El As De Espadas De Tricky (22.08.2009)
Que era una visita esperada. Que era una deuda pendiente de Inglaterra con nuestro país. Que no cantó nada sobre el escenario. Que ofreció muy pocas muestras de sus discos claves, noventeros y tempraneros. Que es un malgenio insufrible. Que se pavonea sobre el escenario, mientras sus músicos son los que hacen el verdadero trabajo. Que, en instantes, se valió de los más clásicos trucos de los artistas para ganarse el respetable. Y podría seguir.
Todo eso es cierto. Palabra por palabra. Pero no es un reclamo. Nadie lo está haciendo. Es más, eso era justamente lo que la gente buscaba al entrar el Teatro Caupoicán. Un tipo distante, con una cortina de humo (en forma literal) entre él y el público, que ayudaba a alimentar su ya acostumbrada pose de perro bravo, bravucón pero misterioso al mismo tiempo, todo eso adornado por las canciones que, a pesar de vestir una evidente clave rockera, seguían cargando ese dejo de hipnotismo y trance que Tricky con sus desplazamientos sobre el escenario buscaba alimentar en las más de 3.000 personas que se apersonaron en el recinto santiaguino.
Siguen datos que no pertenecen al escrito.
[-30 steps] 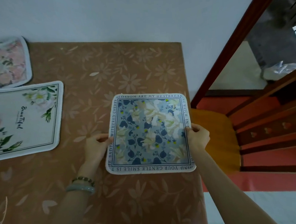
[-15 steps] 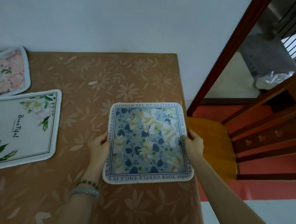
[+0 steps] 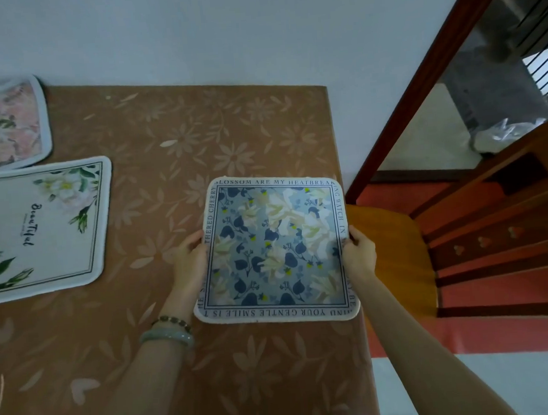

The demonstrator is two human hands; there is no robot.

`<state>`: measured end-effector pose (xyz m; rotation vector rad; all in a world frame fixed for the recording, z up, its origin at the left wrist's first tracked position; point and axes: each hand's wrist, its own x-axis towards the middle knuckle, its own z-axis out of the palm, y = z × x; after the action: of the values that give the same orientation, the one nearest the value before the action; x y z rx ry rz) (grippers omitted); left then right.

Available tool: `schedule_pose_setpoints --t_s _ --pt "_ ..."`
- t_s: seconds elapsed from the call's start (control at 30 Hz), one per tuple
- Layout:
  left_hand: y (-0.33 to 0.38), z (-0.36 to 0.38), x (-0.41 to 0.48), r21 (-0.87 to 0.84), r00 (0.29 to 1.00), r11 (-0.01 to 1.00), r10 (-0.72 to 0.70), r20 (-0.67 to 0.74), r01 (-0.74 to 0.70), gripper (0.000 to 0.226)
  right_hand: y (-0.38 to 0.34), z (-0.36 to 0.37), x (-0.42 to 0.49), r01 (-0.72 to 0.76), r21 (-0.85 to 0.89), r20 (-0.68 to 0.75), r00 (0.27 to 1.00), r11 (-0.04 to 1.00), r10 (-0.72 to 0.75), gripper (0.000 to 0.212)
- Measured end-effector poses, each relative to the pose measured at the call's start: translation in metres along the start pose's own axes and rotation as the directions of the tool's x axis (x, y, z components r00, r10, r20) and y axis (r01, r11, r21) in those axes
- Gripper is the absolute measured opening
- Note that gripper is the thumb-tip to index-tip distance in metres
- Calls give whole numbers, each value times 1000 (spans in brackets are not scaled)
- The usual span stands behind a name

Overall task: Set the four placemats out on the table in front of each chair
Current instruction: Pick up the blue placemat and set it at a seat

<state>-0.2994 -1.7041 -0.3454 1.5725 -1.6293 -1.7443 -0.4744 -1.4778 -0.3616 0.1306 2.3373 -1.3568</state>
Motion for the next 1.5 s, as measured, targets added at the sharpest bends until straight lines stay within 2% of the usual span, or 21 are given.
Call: schedule_pose_setpoints --t_s 0.17,0.37,0.47,0.77,0.87,0.93,1.0,1.07,1.13,1.17,1.23,1.27,1.33,1.43,1.5 --pt "1 -2 -4 15 998 1000 8 -70 -7 36 -5 -3 -7 18 53 -44 999 998 -15 35" --pt "-12 -2 -13 50 998 997 56 -41 -53 34 2 -7 -15 -1 55 -20 1000 999 3 39" --pt "-15 2 -19 31 996 997 73 -52 -72 35 3 -4 -14 1 67 -36 999 998 1 42" --pt "-12 13 -23 -72 993 995 63 -101 -70 32 2 -3 -7 47 50 -51 998 998 -45 31" --pt "-15 16 -21 -27 987 995 91 -131 -96 32 2 -3 -5 54 43 -43 998 998 -52 31" --pt "-17 17 -21 63 977 989 145 -155 -136 32 4 -2 -5 55 23 -29 998 998 -55 31" --pt "-16 18 -19 243 956 941 269 -118 -235 34 2 2 -4 95 -75 -25 995 993 -97 43" --pt "-13 19 -10 452 922 821 388 10 -350 44 -8 10 -4 267 -226 11 962 937 -272 52" --pt "-5 22 0 619 879 649 450 155 -442 56 -21 22 2 465 -415 127 881 782 -456 51" --pt "0 26 6 675 849 552 478 224 -489 58 -28 30 6 528 -481 201 844 700 -497 51" --pt "12 36 21 731 786 380 516 341 -567 59 -41 47 17 595 -542 309 798 593 -518 52" --pt "17 41 29 738 764 325 519 384 -591 59 -47 56 23 613 -559 347 784 558 -514 51" --pt "24 49 45 729 763 319 492 418 -606 59 -51 70 36 620 -616 400 777 486 -485 51" --pt "19 54 61 737 828 401 396 396 -544 61 -43 75 50 569 -693 419 818 443 -394 50" --pt "12 55 66 770 838 362 378 394 -525 62 -37 74 56 571 -707 436 817 418 -377 50"
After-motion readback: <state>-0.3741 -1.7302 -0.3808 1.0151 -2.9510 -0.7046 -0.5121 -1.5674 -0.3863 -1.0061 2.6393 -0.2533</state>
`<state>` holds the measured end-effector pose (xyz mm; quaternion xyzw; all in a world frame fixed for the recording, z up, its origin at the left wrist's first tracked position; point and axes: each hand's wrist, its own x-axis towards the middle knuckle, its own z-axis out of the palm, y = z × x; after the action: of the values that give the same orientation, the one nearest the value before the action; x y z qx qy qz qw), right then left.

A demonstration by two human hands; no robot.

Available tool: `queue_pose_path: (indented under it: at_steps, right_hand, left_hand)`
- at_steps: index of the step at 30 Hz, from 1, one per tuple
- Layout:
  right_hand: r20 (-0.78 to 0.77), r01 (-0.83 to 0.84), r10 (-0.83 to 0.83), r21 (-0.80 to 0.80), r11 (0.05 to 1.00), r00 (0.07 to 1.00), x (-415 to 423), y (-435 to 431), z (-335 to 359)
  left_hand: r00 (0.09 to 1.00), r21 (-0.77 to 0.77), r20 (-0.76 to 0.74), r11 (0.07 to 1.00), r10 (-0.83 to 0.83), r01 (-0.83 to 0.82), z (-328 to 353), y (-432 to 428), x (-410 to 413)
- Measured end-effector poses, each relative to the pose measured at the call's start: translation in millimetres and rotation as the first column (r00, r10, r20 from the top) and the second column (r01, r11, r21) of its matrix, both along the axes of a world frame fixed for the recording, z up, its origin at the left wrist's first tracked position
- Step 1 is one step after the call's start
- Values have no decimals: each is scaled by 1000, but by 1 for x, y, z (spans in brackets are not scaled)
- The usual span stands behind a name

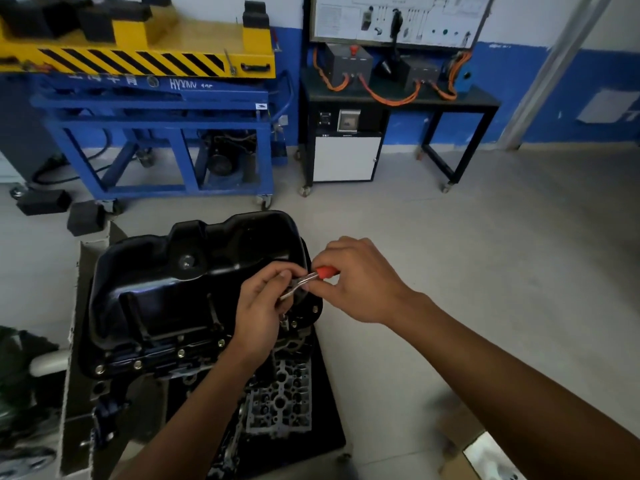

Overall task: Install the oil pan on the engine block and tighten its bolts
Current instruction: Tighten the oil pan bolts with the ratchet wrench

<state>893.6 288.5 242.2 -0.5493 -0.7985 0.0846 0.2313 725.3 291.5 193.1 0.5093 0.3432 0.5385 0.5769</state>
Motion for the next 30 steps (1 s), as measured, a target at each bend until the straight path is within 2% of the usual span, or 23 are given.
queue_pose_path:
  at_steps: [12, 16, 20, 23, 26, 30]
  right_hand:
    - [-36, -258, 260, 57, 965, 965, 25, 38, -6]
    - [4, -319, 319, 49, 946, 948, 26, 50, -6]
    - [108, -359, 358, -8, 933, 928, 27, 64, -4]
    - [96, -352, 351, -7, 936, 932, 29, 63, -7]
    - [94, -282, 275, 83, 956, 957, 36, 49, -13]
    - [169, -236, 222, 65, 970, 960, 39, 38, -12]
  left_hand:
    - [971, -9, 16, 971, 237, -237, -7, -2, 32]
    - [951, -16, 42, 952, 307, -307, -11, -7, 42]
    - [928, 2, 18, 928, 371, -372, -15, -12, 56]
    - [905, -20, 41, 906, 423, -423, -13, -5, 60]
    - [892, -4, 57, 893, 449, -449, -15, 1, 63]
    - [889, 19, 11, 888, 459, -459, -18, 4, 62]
Ya sea mirando al cielo, apuntando el techo, quizás buscando algún tipo de iluminación para alguna pócima que derive en un futuro disco; o despotricando contra los micrófonos y los atriles, para que el técnico volviera una y otra vez a la tarima, el británico se llevó toda la atención, las miradas y los aplausos. No importaba que tuviera una banda de primer nivel acompañándolo, no importó que Francesca Belmont aportara con su voz para agregar nuevas texturas al show. Lo que importaba era el tipo de Bristol, cuya polera informaba sin tapujos que su portador era un arrogante. Un arrogante que no tuvo empacho en lanzarse al público y pasearse por la cancha. Esa arrogancia que escapó quién sabe dónde cuando Tricky invitó a la gente a subirse al escenario mientras Ace Of Spades reventaba los parlantes.
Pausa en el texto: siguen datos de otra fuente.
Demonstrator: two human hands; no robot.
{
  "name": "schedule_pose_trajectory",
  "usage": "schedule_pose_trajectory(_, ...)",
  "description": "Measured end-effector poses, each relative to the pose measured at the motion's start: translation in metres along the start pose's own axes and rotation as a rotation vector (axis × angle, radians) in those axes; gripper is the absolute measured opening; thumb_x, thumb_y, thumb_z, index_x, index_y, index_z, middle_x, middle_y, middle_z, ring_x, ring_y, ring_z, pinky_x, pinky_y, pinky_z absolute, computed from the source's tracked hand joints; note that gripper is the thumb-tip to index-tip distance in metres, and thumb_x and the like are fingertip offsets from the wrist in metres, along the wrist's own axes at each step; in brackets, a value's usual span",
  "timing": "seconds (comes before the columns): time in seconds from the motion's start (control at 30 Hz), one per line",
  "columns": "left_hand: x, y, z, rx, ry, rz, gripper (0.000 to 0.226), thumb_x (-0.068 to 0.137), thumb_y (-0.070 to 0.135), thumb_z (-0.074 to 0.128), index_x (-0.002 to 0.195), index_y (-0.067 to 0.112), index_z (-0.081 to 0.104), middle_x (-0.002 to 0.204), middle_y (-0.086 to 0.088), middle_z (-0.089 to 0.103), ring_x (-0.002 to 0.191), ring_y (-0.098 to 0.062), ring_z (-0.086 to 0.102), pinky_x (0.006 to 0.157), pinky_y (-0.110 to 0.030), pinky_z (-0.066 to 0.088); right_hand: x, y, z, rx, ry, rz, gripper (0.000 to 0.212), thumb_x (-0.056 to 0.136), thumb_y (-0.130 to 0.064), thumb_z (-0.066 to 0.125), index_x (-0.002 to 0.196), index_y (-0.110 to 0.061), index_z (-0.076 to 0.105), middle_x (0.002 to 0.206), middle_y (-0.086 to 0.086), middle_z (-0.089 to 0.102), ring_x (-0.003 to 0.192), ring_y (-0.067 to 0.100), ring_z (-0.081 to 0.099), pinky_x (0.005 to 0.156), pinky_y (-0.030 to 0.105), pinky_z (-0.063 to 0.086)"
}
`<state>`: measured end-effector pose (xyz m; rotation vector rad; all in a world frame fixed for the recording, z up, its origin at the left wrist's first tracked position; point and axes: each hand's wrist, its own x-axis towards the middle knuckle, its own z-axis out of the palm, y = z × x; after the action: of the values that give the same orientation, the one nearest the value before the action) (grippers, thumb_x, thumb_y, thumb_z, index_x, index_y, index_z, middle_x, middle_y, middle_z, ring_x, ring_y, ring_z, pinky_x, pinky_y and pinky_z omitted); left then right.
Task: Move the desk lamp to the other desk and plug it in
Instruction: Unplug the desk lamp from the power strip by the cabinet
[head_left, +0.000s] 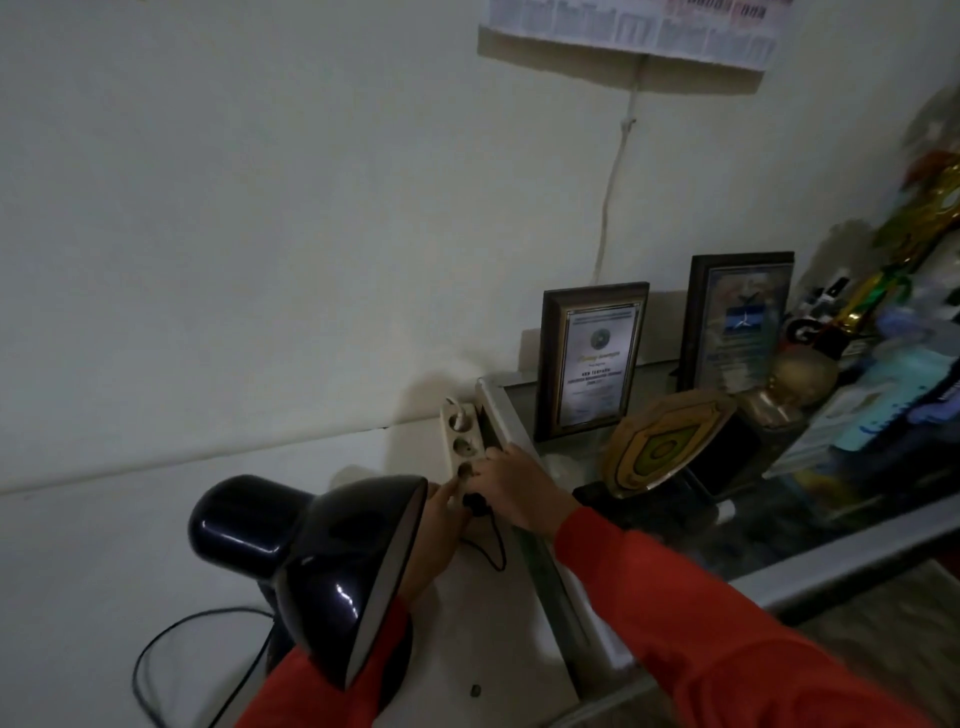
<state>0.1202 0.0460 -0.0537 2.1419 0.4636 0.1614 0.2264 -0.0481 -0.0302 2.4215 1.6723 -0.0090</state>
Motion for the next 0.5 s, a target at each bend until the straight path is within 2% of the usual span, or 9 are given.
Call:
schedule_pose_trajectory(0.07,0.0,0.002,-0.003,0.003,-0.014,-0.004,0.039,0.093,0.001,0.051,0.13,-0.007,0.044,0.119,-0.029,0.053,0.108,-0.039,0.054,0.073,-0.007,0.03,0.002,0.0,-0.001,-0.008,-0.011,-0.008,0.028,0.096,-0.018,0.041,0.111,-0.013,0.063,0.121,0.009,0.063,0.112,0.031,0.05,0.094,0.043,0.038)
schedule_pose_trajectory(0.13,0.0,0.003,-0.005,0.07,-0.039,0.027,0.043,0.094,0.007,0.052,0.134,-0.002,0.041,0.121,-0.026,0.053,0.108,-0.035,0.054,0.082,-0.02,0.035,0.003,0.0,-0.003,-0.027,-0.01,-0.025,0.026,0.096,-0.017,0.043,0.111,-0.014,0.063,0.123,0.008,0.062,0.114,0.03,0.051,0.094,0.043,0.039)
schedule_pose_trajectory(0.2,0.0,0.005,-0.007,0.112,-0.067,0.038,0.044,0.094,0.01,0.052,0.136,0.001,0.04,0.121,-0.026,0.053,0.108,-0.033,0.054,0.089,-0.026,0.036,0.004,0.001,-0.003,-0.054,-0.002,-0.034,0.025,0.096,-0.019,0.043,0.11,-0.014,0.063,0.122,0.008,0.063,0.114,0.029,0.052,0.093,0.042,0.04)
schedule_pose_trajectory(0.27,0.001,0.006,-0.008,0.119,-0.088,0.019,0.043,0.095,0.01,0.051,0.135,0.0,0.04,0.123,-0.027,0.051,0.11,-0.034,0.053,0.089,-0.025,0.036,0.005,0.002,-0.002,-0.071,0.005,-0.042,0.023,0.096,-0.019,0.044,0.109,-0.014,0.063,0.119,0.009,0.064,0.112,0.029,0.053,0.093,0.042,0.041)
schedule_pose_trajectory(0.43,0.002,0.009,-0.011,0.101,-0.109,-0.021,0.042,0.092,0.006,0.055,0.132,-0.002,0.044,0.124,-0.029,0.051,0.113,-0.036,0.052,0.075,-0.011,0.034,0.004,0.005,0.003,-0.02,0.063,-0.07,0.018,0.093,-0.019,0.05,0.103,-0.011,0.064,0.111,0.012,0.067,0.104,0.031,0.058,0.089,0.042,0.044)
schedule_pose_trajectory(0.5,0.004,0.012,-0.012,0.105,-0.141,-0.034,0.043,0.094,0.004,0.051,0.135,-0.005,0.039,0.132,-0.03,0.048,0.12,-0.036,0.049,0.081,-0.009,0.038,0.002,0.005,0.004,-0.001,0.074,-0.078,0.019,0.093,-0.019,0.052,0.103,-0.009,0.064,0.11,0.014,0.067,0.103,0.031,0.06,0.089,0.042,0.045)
Con dos horas y muchas canciones, el chico malo del puerto inglés dejó en claro que no necesita una voz para mantener cautivo a su ejército de oyentes. Tampoco es necesario ser políticamente correcto sobre el escenario, ni tener buena voz. Creo que ni siquiera era menester haber dicho algo. Si tan sólo se hubiera parado inmóvil, con la mirada perdida, la gente igual hubiera quedado pasmada. Es el magnetismo que expele el inglés el que sostiene el show. Un excelente show, por lo demás.




































cuando dejó subir al escenario salté de una y estuve muy feliz, euforia al máximo.
Y todo esto porque ahora yo soy ese Arrogante …
Probablemente gusto porque en Chile si tiene rock, entonces es bueno.